◆ **TASK TO COMPLETE**: Only the tail of the listing is wanted: the line containing "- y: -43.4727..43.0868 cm" and all after it, repeated exactly, pictures omitted.

◆ **DATA SECTION**:
-------
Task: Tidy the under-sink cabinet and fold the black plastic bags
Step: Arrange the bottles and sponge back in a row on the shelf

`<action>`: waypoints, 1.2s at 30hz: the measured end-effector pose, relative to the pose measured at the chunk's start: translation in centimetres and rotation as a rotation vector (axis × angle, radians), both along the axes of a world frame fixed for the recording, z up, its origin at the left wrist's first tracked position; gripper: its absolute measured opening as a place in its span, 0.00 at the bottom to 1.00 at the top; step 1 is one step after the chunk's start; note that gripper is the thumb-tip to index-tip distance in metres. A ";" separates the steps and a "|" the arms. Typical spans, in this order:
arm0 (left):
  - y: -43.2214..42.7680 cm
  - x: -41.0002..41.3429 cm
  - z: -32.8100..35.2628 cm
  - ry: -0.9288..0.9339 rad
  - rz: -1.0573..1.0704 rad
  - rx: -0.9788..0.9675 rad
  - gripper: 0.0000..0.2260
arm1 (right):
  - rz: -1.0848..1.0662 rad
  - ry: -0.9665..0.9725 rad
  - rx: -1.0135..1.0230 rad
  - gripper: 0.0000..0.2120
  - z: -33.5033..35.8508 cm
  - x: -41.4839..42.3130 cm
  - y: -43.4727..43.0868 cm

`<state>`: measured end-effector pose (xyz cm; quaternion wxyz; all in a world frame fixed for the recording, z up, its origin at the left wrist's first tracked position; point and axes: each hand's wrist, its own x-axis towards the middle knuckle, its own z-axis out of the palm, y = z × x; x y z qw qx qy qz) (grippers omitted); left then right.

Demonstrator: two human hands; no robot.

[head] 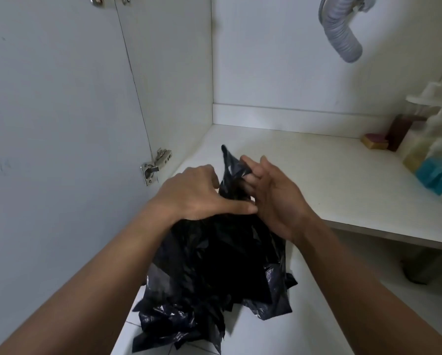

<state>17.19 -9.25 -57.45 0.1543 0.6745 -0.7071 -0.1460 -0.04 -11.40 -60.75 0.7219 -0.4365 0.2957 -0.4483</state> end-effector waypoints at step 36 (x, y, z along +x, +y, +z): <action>4.4 -7.0 -0.2 0.731 -0.617 0.189 0.15 | -0.283 -0.262 0.442 0.36 -11.8 -10.4 2.8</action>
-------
◆ **EXERCISE RESULT**:
  - y: -43.4727..43.0868 cm

`<state>`: measured end-effector pose (xyz cm; quaternion wxyz; all in a world frame fixed for the recording, z up, its origin at the left wrist's first tracked position; point and axes: each hand's wrist, its own x-axis towards the middle knuckle, its own z-axis out of the palm, y = z × x; x y z qw qx qy qz) (grippers omitted); left then right.

Demonstrator: two human hands; no robot.

[head] 

<state>17.19 -9.25 -57.45 0.1543 0.6745 -0.7071 -0.1460 -0.04 -11.40 -60.75 0.7219 -0.4365 0.2957 -0.4483</state> end-effector waypoints at step 36 (x, y, z along +x, +y, +z): <action>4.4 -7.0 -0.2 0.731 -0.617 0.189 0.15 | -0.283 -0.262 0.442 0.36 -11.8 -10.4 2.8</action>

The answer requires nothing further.